##### Data provided

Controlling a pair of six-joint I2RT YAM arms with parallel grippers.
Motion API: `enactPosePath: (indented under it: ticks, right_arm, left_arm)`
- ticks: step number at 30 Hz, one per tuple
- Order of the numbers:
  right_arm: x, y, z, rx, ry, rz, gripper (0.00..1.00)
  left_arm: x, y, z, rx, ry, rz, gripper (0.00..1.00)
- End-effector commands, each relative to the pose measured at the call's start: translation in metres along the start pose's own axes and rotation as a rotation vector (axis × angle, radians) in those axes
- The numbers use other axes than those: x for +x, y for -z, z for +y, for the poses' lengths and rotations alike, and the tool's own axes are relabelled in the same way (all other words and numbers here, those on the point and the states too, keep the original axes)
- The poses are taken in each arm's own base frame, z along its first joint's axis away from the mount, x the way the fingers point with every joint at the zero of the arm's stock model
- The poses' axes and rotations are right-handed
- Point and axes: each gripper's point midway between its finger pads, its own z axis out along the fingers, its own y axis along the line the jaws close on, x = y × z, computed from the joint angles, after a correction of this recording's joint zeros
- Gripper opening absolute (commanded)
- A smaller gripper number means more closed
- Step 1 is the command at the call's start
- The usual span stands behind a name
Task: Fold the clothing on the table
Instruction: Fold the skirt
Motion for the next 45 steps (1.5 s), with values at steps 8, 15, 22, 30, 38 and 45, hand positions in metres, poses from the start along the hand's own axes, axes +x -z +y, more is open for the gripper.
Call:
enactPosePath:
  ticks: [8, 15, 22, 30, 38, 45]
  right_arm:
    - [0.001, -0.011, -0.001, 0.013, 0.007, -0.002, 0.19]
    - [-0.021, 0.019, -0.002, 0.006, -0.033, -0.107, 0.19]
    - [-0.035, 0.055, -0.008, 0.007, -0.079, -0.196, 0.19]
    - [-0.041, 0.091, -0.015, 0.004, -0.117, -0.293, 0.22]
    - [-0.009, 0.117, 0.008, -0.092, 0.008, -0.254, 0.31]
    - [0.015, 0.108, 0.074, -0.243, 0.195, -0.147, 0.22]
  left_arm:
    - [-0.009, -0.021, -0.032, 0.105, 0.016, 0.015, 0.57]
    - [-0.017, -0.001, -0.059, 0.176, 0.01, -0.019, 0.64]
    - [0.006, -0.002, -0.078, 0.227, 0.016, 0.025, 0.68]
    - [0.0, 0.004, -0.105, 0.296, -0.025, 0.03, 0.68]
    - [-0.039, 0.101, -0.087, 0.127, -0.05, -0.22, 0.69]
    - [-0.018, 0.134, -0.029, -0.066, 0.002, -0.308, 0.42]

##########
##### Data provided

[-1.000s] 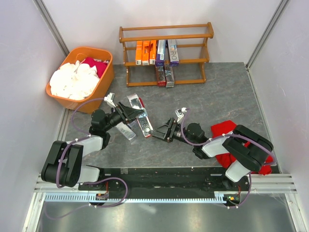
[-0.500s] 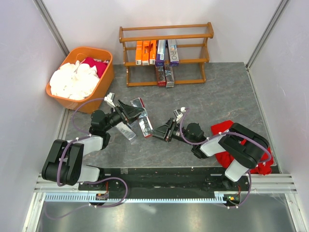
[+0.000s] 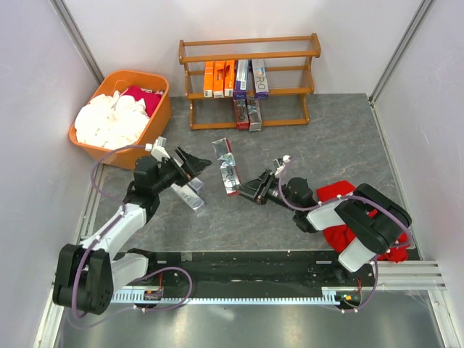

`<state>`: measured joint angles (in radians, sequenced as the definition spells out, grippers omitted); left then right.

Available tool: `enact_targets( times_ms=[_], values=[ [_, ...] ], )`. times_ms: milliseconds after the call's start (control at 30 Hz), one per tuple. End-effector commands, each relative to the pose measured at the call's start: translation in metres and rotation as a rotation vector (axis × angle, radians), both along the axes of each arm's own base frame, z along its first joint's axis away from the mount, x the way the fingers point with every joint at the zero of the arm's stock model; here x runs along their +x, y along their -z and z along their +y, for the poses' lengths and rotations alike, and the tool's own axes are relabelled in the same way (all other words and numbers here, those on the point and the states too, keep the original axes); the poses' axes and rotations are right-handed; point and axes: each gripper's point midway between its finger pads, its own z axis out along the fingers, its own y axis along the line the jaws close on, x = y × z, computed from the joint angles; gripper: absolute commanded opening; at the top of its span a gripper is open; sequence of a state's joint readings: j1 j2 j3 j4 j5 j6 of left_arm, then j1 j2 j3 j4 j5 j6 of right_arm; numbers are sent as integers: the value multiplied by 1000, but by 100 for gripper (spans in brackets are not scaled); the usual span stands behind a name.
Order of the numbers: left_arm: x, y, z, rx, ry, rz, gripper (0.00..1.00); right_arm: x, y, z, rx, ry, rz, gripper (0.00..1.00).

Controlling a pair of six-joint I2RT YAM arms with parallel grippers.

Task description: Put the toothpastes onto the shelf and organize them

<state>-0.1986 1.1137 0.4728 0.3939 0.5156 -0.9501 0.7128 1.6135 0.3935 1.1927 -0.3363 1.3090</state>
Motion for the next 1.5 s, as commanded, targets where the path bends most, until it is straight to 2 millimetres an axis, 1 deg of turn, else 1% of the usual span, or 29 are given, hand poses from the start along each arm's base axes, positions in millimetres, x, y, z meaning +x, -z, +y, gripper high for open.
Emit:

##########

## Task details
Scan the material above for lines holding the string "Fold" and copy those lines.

## Exercise response
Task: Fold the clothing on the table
Instruction: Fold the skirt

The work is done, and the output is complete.